Nigel Farage claimed he has “given more ground than anyone in the interest of putting country before party” today following his shock announcement to pull out of the 317 seats won by the Conservatives in 2017.
The self-proclaimed Brexit martyr told ITV’s Good Morning Britain: “I made a big, generous offer to the Conservative Party yesterday”, gifting them seats that may otherwise have been under threat in a bid to fend off any chance of a second referendum.
But far from being a hero, the Brexit Party leader had simply faced up to the reality that his party was on a hiding to nothing.
Backed by Banks
Former Vote Leave backer Arron Banks had warned earlier that day that he would advise voters to “back Boris” if Farage refused to stand down in most constituencies before Friday.
The Leave.EU group was set to release a tactical voting app showing Brexiteers who they should back in every seat, giving overwhelming preference to the Conservative Party.
It is thought the app would have supported Brexit Party candidates in about 40 seats where the Conservatives are “no hopers” and the only alternative would be a Labour victory.
It would have come as a humiliating blow from a once key political ally.
There were also clear suggestions in the polls that voters were deserting the Brexit Party.
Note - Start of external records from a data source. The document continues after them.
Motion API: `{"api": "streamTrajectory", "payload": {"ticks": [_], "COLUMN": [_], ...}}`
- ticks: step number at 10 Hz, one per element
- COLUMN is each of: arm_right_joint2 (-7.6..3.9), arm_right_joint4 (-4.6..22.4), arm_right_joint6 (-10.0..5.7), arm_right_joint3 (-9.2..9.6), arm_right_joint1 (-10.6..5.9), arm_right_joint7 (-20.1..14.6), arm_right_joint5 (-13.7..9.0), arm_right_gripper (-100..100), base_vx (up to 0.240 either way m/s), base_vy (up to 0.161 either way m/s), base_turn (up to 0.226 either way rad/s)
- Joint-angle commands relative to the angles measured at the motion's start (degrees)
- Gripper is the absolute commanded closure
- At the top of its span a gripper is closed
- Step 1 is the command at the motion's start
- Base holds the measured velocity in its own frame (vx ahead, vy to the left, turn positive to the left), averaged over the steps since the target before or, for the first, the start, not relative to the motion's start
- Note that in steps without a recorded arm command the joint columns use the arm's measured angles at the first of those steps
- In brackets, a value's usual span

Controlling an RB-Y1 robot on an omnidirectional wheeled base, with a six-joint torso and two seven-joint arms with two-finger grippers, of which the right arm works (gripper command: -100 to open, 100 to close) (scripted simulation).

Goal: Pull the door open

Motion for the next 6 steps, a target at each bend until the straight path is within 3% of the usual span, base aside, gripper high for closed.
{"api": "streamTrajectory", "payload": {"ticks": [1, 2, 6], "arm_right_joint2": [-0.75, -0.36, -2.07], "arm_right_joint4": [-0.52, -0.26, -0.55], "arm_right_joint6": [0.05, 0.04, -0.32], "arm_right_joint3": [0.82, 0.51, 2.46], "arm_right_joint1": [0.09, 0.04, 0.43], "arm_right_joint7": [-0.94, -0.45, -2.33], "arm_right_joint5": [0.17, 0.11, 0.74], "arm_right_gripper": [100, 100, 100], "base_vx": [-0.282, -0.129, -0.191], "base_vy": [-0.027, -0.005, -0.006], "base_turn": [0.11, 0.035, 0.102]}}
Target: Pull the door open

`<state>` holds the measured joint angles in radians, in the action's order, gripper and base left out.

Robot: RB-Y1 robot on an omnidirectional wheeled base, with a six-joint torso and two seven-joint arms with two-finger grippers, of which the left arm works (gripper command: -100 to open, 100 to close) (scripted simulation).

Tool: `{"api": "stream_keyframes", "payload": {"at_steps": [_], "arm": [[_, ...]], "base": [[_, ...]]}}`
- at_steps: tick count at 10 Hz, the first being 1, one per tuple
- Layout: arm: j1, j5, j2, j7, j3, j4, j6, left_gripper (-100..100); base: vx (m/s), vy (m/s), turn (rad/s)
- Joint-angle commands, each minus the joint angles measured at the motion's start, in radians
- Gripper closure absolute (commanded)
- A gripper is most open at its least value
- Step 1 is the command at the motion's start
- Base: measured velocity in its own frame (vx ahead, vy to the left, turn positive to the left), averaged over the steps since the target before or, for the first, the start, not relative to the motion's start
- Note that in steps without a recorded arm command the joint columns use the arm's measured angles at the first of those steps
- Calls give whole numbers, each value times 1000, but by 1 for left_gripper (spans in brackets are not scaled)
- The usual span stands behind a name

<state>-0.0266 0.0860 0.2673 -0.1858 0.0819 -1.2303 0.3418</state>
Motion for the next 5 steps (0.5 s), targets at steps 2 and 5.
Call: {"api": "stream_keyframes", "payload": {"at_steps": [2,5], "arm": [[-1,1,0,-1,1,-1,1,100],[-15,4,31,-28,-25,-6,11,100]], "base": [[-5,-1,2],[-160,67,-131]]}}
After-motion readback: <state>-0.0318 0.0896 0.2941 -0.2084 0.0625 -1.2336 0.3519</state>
YouGov put the party on just 10 per cent of the vote as of 8th November, with Opinium putting them three points down on six per cent.
Based on those numbers it looked unlikely that the party could return anywhere near the number of MPs needed to make a meaningful impact.
That remains the case with the party pulling out of all Tory seats, but at least Farage has that as a defence now.
It is also worth noting that neither Farage nor the Brexit Party have a strong record when it comes to general polls.
Farage has stood for election to the House of Commons seven times, in five general elections and two by-elections, but has not won any of those elections.
The Brexit Party, on the other hand, lost Peterborough, which appeared to be a shoe-in at the time.
They launched legal action following the result, claiming the voting system was “rigged”.